When you’re traveling and post photos online, your friends may not be the only ones interested.
Many South Florida hotels are hiring social media managers to engage with guests and others.
The managers handle Facebook, Twitter, Pinterest and other sites, seeking to boost their hotel’s reputation and sales. The task had been part-time, but as social media explodes, it has gone full-time. Salaries run from the $30,000s to $60,000s a year, depending on experience.
Nicole Braverman started in December at the first social media manager for the 156-room Pelican Grand Beach Resort on Fort Lauderdale beach. With a degree in English, she had experience at a newspaper, public relations agency and magazine, handling Facebook, Twitter and other social media.
At Pelican Grand, she updates the hotel’s Facebook page about five times per day on weekdays, often with photos she posts instantly. That’s helped triple “likes” on the page to more than 3,000. Her Facebook style: 80 percent “fun stuff” and 20 percent marketing, aimed largely at guests.

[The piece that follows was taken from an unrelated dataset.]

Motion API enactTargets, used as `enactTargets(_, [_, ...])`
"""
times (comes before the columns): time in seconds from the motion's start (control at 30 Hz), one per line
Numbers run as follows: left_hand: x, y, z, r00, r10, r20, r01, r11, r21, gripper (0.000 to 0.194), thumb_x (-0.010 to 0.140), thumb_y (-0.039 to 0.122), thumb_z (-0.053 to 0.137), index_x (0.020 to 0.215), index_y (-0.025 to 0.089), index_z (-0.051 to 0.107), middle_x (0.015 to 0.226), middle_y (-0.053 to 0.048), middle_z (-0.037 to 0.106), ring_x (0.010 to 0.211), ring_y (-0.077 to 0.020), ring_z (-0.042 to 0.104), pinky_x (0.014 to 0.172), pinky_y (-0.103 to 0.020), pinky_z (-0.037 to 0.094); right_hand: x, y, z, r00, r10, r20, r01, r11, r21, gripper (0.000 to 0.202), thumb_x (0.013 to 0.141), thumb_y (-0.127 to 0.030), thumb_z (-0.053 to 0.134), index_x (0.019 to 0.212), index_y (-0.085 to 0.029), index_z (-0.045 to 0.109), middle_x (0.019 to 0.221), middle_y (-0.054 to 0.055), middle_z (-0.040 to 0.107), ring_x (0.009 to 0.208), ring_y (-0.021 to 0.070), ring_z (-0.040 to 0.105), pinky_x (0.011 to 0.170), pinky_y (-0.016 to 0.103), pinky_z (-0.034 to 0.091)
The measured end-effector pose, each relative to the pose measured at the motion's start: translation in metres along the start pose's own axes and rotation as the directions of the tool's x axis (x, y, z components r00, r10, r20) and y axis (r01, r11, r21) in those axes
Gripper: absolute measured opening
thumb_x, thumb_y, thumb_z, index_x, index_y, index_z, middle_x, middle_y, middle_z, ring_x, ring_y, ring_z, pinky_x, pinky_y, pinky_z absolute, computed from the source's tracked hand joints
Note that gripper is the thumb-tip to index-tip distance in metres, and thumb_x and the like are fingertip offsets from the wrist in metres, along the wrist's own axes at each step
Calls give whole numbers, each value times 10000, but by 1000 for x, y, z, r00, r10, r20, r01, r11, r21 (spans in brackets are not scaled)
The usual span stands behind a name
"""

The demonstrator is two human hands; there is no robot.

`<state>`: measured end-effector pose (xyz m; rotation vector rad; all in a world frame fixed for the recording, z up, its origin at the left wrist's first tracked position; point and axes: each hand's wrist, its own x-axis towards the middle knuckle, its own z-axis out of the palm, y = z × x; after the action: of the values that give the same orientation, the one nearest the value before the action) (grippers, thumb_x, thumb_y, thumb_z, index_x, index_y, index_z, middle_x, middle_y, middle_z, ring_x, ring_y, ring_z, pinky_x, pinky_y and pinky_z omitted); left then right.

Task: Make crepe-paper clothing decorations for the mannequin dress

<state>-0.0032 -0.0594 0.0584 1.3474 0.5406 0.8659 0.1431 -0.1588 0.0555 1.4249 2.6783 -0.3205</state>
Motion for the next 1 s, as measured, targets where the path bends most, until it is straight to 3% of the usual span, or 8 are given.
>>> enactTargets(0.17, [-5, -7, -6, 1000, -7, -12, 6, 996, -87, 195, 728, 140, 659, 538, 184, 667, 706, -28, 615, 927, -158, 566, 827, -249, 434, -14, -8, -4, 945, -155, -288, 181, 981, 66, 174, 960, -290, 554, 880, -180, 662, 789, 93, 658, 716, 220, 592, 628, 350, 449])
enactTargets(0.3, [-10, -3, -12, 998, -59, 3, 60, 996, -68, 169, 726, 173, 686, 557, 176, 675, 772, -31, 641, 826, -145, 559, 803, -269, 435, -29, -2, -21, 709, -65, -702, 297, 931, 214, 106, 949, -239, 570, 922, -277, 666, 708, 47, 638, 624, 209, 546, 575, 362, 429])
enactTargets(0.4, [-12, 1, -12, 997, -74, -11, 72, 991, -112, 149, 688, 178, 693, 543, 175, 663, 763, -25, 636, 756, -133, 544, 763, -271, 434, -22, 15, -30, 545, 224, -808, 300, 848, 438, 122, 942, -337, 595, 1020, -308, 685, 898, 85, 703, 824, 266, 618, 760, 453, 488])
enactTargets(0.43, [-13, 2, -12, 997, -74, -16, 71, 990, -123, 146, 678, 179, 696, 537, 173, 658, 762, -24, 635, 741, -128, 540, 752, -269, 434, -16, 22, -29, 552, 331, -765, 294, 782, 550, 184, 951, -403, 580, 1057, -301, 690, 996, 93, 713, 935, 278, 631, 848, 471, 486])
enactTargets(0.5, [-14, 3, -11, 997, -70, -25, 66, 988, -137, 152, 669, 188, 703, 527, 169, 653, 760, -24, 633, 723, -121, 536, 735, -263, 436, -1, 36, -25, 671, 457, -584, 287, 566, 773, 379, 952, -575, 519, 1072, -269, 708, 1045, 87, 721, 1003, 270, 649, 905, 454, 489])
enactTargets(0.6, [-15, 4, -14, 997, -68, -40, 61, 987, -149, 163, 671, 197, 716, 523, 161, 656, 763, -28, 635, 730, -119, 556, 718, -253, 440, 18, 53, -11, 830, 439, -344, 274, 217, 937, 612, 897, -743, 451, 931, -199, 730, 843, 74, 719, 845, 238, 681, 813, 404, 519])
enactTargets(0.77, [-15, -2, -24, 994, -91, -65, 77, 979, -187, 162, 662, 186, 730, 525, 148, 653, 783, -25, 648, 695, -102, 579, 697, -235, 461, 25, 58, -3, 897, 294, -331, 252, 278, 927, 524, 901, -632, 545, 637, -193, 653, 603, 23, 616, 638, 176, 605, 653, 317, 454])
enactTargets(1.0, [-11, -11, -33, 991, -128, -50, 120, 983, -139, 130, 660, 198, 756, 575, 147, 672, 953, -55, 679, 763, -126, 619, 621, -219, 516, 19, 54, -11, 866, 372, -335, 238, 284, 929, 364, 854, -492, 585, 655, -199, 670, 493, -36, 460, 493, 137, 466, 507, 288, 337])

“It’s more about building a community, and sales will follow,” said Braverman, 30.
On Twitter, she uses a more businesslike approach aimed at vendors, often posting links to articles. And on Pinterest, she targets women, especially brides — tapping the weddings market.
Braverman’s work doesn’t stop at night or weekends. She sometimes visits the resort on holidays to take photos and post them. And she monitors sites regularly through her phone, trying to respond to guest comments — “at least to press ‘Like’ to let them know we’re listening,” she said.
Alex Vidal, 27, began as social media manager in January at the 214-room Riverside Hotel in Fort Lauderdale. He’d been working as a social-media consultant, after mastering the craft mainly on his own. He started in online marketing as a teenager, posting fliers for his band’s gigs on his MySpace page.
“I’m kind of a digital nerd,” said Vidal. “Social media has to be a hobby before it’s your job, if you want to stand out. It has to be a passion.”
In four months, Vidal said he’s added Facebook pages for the Riverside’s restaurant, bars and marina; launched a Facebook contest for local businesses to share funny office photos for a chance to win a party; and adapted the hotel website for mobile phones, among other tasks.
Emily Taffel became social-media coordinator in December for LXR Resorts’ marketing division, working with the 1,047-room Boca Raton Resort Club and other LXR hotels. With a degree in international business and marketing, she had worked in public relations for more than a decade and pioneered the digital practice for her former employer. She now loves the direct connection with resort guests.
To become a social media manager for a hotel, the three suggest:
Passion for social-media and change. “If you get up in the morning and get a cup of coffee before checking your Facebook page, you may not want to be in social media,” joked Taffel. “And you have to have a passion to keep learning, because it’s always changing.”
Familiarity with the hotel business. Hotels operate 24/7, and guests comment round-the-clock. Quick responses with compassion — and offers of compensation — can turn a negative experience to a positive one, since even the best resorts may have glitches.